PINEHURST – The Health Resources and Services Administration (HRSA) has awarded a $600,000 grant to FirstHealth of the Carolinas to help combat the opioid crisis in both Moore and Richmond counties.
The three-year project will expand health care services in these two counties by increasing access and assistance for opioid use disorder.
Funding from the grant will allow FirstHealth to create the “Sandhills Opioid Response Consortium.” The consortium will be made up of several community partners, and will work on implementing opioid use disorder prevention, and treatment and recovery interventions designed to reduce opioid overdoses among rural populations.
“The concept of this grant is to bring partners together to ensure that no matter where someone is in their addiction and/or recovery process, our partners will know how to get individuals the help and services they need,” says Roxanne Elliott, policy director for FirstHealth Community Health Services.
Partners already committed to participating in the project include FirstHealth Behavioral Health Services, Drug Free Moore County, Moore County Health Department, Richmond County Health Department, Richmond County Department of Social Services, Sandhills Center, Community Care of the Sandhills, Moore County Sheriff’s Office, Alcohol and Drug Services, The Village of Pinehurst Police Department, and HealthNC+.
“Drug Free Moore County is excited to be a partner in the consortium,” says Karen Wicker, director of Drug Free Moore County. “We are especially excited to be able to recruit, train and work with peer-support counselors as we promote recovery efforts in the Sandhills. The peer-support counselors are individuals who have been in recovery for at least one year. This opportunity gives these folks a way to give back and support others in their recovery.”
Partners will work together to expand access to medication-assisted treatment, recruit and certify peer-support specialists, establish peer-support programs specific for opioid use disorder, and continue to increase public awareness of Narcan and the opioid crisis.

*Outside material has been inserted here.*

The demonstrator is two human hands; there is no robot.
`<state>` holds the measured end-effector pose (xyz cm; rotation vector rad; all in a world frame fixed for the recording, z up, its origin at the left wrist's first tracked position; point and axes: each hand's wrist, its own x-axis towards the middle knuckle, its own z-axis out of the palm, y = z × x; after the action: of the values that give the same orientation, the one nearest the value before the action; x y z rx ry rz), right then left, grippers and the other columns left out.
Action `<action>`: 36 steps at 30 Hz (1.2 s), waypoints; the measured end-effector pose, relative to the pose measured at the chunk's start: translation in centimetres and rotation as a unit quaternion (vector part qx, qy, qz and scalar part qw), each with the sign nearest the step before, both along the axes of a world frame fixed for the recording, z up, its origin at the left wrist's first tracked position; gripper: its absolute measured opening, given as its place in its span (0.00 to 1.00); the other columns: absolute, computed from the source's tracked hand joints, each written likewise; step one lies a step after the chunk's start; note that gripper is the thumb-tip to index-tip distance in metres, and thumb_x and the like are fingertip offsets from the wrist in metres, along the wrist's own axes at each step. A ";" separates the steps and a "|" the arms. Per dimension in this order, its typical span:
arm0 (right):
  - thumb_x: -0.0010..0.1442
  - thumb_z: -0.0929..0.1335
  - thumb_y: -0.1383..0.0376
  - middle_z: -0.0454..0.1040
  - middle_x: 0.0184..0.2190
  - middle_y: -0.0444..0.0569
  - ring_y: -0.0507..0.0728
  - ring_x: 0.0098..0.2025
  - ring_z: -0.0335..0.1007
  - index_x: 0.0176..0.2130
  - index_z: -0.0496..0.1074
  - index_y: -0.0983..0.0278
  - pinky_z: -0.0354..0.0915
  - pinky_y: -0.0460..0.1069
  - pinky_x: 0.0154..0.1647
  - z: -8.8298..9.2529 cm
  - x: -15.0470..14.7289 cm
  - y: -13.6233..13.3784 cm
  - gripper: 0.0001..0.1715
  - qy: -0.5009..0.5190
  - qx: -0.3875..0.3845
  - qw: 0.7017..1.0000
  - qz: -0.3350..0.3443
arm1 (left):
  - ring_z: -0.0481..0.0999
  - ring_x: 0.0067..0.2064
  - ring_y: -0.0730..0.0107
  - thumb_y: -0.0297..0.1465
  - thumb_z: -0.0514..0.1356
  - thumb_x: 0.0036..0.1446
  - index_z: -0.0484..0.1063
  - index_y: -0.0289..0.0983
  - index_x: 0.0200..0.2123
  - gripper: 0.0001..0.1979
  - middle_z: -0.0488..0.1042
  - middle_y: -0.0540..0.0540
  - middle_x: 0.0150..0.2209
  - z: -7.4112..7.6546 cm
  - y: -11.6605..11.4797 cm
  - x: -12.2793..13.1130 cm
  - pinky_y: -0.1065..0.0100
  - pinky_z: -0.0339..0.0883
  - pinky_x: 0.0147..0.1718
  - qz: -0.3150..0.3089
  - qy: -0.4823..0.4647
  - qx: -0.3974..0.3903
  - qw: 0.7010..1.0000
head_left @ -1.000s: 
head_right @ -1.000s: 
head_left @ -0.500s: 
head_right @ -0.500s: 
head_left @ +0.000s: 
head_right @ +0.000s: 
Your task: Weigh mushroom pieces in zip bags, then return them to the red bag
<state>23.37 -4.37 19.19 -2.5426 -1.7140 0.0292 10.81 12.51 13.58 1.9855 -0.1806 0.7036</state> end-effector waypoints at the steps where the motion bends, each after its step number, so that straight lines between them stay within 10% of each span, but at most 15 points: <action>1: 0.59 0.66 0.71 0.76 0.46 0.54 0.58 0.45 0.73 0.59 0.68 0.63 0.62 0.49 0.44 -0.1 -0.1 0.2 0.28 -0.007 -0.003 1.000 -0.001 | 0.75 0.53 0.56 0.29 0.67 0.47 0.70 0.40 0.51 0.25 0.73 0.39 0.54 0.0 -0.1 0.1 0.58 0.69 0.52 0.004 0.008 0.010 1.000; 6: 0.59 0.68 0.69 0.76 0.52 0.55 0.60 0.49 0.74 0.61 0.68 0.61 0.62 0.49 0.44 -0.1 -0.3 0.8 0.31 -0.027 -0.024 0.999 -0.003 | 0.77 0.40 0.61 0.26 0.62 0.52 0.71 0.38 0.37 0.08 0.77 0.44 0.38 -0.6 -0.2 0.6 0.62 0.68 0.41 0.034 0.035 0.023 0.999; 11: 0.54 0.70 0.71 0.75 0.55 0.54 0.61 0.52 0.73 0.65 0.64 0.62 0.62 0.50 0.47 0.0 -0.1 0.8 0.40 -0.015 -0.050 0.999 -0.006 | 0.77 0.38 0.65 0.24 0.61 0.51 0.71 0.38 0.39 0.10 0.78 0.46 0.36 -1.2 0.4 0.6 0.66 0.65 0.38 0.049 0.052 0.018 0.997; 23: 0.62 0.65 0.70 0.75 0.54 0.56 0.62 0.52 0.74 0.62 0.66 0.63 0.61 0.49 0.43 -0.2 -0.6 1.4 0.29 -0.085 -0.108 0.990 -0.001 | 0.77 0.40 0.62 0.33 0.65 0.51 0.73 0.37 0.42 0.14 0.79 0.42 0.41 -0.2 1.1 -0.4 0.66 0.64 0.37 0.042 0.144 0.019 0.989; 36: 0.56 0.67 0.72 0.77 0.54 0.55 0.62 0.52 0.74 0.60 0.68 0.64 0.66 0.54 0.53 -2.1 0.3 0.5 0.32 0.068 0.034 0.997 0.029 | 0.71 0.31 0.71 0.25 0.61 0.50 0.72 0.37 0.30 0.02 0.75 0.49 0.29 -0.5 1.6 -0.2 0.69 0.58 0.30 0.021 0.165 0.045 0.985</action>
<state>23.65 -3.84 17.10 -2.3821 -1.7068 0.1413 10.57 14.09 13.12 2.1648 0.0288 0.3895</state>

In addition, the grant funds will be used to increase referrals to intensive inpatient and intensive outpatient treatment programs for recovery. Individuals discharged from a recovery program will be linked to providers who can continue to provide medication-assisted treatment.
According to the Robert Wood Johnson County Health Rankings, Richmond County documented 37 overdoses and a mortality rate of 27 per 100,000 from overdoses from 2013 – 2015, up from 34 overdoses and a mortality rate of 25 from 2012-2014. Moore County has documented similar increases, in that 36 overdoses were documented from 2013-2015 with a mortality rate of 13 per 100,000, up from 35 overdoses from 2012-2014. The North Carolina average mortality rate is 14 per 100,000.
“FirstHealth is committed to working collaboratively with our partners to ensure individuals and families struggling with opioid use disorder have resources and support for treatment and recovery,” adds Elliott. “Our hope is that in three years, we will have made an impact on the opioid crisis in our region.”